PROBLEM DETAILS
Reproduce the entire listing word for word.

.....

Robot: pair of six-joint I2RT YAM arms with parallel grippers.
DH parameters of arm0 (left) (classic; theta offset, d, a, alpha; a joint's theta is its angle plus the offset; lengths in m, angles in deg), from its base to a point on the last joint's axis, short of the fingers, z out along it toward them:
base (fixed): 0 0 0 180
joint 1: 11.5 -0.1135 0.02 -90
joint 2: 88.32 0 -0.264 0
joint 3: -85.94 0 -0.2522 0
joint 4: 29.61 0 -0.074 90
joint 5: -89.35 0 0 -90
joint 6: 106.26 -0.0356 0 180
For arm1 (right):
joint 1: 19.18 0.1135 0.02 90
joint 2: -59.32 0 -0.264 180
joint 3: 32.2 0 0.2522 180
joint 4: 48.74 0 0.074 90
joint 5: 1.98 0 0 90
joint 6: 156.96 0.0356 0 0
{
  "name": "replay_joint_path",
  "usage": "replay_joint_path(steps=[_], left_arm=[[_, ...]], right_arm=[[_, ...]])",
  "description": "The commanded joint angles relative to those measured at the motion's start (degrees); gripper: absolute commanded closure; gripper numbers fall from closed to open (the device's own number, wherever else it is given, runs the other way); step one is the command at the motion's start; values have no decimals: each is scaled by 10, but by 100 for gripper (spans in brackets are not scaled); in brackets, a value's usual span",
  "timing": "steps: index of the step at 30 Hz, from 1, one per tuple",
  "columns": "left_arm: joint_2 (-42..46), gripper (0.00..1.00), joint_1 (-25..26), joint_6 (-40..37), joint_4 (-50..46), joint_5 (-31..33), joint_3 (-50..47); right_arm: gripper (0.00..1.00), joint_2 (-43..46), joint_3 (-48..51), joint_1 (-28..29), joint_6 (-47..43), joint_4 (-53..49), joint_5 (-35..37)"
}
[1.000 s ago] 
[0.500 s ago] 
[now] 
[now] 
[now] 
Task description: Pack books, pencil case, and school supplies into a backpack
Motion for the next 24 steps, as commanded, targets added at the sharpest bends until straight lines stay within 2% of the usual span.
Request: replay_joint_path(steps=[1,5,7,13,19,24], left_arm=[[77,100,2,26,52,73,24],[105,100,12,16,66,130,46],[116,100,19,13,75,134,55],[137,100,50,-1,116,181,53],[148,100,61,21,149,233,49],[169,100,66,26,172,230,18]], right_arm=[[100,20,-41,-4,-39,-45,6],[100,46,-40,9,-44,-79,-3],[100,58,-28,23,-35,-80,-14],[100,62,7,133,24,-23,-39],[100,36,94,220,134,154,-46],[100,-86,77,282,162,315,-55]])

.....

TASK RESULT
Robot: pair of six-joint I2RT YAM arms with parallel grippers.
DH parameters of arm0 (left) (classic; theta offset, d, a, alpha; a joint's theta is its angle plus the offset; lengths in m, angles in deg), from its base to a point on the last joint's axis, short of the fingers, z out along it toward them:
base (fixed): 0 0 0 180
joint 1: 11.5 -0.1135 0.02 -90
joint 2: 88.32 0 -0.264 0
joint 3: -85.94 0 -0.2522 0
joint 4: 29.61 0 -0.074 90
joint 5: -89.35 0 0 -90
joint 6: 106.26 -0.0356 0 180
For arm1 (right):
joint 1: 19.18 0.1135 0.02 90
joint 2: -59.32 0 -0.264 180
joint 3: 32.2 0 0.2522 180
joint 4: 48.74 0 0.074 90
joint 5: 1.98 0 0 90
joint 6: 156.96 0.0356 0 0
{
  "name": "replay_joint_path",
  "usage": "replay_joint_path(steps=[_], left_arm=[[_, ...]], right_arm=[[_, ...]])",
  "description": "The commanded joint angles relative to those measured at the motion's start (degrees); gripper: absolute commanded closure; gripper numbers fall from closed to open (the device's own number, wherever else it is given, runs the other way); step one is the command at the motion's start; values have no decimals: each is scaled by 10, but by 100 for gripper (spans in brackets are not scaled); in brackets, a value's usual span",
  "timing": "steps: index of the step at 30 Hz, from 1, one per tuple",
  "columns": "left_arm: joint_2 (-42..46), gripper (0.00..1.00), joint_1 (-25..26), joint_6 (-40..37), joint_4 (-50..46), joint_5 (-31..33), joint_3 (-50..47); right_arm: gripper (0.00..1.00), joint_2 (-43..46), joint_3 (-48..51), joint_1 (-28..29), joint_6 (-47..43), joint_4 (-53..49), joint_5 (-35..37)"
}
[1.000 s ago] 
[0.500 s ago] 
[now] 
[now] 
[now] 
Task description: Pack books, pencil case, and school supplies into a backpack
Motion for the next 24 steps, as commanded, targets added at the sharpest bends until straight lines stay within 2% of the usual span.
Request: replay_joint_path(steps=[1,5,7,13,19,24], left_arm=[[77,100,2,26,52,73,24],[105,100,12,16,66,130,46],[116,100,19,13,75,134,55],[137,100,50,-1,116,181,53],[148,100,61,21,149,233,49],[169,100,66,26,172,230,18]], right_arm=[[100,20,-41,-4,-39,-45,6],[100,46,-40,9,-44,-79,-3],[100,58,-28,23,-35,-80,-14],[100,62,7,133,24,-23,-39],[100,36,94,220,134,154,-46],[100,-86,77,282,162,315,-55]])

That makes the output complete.